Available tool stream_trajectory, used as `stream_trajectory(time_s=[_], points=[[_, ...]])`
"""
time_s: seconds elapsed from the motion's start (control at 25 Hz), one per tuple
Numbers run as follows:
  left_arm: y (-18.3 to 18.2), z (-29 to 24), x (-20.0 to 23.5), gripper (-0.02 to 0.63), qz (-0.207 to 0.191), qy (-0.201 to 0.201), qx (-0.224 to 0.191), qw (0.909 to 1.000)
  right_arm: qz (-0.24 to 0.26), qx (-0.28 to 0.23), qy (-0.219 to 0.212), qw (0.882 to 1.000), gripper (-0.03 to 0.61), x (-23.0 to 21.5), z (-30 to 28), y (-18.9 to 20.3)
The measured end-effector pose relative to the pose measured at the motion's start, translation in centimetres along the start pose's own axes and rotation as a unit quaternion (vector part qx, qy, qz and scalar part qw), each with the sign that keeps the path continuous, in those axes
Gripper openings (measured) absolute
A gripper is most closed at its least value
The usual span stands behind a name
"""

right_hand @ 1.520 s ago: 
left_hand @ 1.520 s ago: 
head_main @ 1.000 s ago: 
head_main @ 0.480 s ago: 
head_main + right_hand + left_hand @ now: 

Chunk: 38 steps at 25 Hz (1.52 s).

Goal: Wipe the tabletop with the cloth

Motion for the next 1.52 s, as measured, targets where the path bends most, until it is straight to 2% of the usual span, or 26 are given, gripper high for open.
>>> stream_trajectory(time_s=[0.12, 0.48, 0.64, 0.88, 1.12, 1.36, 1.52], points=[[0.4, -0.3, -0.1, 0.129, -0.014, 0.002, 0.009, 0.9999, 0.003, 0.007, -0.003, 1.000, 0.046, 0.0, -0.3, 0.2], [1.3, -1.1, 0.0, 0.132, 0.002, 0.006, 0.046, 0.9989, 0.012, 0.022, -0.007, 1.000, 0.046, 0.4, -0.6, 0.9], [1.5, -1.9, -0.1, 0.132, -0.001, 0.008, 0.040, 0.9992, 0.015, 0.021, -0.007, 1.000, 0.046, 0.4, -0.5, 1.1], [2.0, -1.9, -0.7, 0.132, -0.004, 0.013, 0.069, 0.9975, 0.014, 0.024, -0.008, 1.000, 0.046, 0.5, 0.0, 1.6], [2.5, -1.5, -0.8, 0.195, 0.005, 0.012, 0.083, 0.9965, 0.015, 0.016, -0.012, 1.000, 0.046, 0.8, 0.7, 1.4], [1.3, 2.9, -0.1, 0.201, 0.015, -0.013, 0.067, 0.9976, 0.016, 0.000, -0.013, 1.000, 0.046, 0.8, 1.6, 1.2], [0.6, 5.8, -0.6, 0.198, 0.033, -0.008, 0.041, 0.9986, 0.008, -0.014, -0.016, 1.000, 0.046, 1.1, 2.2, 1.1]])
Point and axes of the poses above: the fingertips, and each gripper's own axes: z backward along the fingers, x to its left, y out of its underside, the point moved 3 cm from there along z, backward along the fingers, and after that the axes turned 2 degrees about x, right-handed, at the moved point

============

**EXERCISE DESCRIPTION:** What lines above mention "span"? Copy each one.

**ANSWER SECTION:**
The usual span stands behind a name
Motion for the next 1.52 s, as measured, targets where the path bends most, until it is straight to 2% of the usual span, or 26 are given, gripper high for open.

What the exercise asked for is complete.